* TASK DESCRIPTION
Find each line below that includes "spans", then copy it.
══════
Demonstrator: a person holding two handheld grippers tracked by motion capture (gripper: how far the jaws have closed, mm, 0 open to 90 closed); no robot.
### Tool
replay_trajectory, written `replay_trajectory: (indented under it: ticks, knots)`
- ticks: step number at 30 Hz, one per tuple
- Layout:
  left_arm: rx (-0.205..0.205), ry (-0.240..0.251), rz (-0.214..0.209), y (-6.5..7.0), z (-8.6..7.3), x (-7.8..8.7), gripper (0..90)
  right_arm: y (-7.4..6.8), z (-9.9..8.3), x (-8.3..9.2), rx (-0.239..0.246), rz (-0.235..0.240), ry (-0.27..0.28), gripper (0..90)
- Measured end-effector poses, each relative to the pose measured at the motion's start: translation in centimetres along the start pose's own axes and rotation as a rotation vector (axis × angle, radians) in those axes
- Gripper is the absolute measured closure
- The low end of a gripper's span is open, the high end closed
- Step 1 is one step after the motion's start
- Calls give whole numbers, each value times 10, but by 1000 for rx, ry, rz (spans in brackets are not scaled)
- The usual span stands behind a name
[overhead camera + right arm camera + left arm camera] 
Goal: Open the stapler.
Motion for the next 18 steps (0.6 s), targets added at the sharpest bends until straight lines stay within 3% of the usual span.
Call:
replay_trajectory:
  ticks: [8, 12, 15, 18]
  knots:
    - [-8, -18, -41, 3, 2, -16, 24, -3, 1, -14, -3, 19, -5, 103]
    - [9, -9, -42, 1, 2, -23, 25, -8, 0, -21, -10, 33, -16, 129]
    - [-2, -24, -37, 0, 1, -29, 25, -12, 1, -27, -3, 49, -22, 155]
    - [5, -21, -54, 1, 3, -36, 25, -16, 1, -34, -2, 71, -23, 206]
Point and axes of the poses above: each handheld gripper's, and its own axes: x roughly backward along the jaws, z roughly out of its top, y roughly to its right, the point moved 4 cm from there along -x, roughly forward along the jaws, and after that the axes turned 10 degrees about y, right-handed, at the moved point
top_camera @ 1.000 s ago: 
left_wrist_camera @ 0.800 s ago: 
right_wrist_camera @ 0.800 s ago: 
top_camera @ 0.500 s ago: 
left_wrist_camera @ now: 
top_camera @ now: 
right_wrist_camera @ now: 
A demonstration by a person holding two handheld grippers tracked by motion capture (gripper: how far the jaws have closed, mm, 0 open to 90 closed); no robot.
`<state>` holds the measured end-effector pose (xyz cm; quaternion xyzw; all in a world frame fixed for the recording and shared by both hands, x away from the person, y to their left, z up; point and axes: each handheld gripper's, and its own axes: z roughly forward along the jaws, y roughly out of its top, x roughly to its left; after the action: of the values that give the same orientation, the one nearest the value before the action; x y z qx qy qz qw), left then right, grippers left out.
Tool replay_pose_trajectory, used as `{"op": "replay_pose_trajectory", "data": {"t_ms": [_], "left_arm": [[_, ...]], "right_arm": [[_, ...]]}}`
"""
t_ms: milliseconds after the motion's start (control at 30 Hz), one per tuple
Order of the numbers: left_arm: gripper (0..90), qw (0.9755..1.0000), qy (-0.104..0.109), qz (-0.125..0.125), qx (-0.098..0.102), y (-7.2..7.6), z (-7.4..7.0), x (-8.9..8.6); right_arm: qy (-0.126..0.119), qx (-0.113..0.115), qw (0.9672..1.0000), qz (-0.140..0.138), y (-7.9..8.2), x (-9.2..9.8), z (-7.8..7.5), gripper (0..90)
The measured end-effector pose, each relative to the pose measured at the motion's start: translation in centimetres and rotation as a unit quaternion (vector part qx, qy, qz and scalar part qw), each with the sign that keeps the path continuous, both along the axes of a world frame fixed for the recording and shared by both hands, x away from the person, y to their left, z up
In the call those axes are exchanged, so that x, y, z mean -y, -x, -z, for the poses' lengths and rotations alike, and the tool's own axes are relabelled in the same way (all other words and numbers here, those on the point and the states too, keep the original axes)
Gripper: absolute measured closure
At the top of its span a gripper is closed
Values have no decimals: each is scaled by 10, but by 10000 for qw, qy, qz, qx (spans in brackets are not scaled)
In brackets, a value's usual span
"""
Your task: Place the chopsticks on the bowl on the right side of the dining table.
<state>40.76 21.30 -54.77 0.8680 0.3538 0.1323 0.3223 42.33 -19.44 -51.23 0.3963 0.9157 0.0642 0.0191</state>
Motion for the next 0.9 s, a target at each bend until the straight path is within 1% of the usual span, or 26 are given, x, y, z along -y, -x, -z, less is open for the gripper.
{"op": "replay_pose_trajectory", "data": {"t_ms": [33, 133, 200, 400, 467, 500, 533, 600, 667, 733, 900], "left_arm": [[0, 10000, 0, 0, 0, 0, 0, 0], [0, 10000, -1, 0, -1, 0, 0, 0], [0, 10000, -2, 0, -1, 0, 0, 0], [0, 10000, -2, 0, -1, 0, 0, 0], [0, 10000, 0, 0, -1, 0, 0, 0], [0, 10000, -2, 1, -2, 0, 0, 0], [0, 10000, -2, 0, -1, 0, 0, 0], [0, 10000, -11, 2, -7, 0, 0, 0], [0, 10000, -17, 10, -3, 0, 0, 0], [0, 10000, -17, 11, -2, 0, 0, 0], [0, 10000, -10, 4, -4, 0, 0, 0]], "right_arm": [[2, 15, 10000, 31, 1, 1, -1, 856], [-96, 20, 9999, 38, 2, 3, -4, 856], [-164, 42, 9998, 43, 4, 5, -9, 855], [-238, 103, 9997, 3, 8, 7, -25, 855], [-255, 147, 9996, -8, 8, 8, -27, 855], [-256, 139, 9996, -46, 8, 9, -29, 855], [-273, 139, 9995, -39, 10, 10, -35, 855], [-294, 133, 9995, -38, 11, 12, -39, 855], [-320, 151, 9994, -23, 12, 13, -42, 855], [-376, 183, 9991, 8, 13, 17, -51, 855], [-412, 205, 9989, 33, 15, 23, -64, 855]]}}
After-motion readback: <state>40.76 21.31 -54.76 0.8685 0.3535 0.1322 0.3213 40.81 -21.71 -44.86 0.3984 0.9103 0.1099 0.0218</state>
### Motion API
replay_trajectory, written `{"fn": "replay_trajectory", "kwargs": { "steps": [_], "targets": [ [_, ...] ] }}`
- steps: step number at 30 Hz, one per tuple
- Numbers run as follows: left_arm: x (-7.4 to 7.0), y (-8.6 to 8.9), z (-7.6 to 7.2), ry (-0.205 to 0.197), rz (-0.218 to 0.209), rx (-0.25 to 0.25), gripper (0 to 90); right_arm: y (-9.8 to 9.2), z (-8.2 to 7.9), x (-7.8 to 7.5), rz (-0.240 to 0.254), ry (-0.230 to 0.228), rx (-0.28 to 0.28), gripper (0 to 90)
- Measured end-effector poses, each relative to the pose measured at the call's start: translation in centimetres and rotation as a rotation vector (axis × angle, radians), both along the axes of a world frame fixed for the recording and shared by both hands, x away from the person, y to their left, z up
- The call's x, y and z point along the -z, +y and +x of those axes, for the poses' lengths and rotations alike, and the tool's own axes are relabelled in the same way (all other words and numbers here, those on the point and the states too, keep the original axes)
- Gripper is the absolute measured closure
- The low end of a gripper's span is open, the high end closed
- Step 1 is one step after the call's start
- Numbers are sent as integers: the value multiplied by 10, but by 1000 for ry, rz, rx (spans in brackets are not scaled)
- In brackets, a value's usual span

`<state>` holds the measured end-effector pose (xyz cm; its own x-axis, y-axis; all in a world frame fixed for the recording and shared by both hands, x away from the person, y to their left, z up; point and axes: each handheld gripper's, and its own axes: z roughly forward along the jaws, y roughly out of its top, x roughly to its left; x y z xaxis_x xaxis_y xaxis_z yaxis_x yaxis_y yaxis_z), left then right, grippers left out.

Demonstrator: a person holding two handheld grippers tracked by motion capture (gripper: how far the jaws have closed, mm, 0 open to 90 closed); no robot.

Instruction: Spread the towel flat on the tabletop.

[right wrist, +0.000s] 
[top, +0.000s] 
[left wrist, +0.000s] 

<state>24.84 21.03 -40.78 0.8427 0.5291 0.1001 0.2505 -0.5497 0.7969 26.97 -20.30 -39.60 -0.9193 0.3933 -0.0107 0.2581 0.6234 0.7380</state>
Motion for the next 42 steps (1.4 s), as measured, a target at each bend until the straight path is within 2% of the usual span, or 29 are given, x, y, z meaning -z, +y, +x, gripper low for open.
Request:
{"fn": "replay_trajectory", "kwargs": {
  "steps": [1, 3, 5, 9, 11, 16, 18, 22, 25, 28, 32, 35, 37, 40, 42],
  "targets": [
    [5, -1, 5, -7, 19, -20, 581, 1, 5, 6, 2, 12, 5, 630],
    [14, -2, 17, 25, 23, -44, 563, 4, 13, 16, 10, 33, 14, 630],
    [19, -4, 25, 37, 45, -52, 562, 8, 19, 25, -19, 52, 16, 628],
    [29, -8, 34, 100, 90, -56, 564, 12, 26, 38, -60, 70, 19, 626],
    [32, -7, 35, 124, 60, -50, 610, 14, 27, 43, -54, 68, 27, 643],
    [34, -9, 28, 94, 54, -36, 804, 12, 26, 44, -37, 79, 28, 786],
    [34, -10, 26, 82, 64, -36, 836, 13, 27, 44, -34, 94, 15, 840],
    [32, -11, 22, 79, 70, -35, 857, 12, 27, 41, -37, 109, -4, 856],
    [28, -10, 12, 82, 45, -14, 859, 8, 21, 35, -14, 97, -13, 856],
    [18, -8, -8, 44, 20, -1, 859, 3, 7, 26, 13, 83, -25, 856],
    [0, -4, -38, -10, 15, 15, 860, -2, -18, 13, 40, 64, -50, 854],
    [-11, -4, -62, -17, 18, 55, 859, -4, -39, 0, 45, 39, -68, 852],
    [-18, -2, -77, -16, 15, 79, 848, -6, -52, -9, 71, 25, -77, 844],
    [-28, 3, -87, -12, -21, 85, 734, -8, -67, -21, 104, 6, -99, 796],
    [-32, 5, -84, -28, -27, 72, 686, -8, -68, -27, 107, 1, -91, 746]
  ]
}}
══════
* RESPONSE
- Calls give whole numbers, each value times 10, but by 1000 for rx, ry, rz (spans in brackets are not scaled)
Values have no decimals: each is scaled by 10, but by 10000 for qw, qy, qz, qx (spans in brackets are not scaled)
- Numbers are sent as integers: the value multiplied by 10, but by 1000 for ry, rz, rx (spans in brackets are not scaled)

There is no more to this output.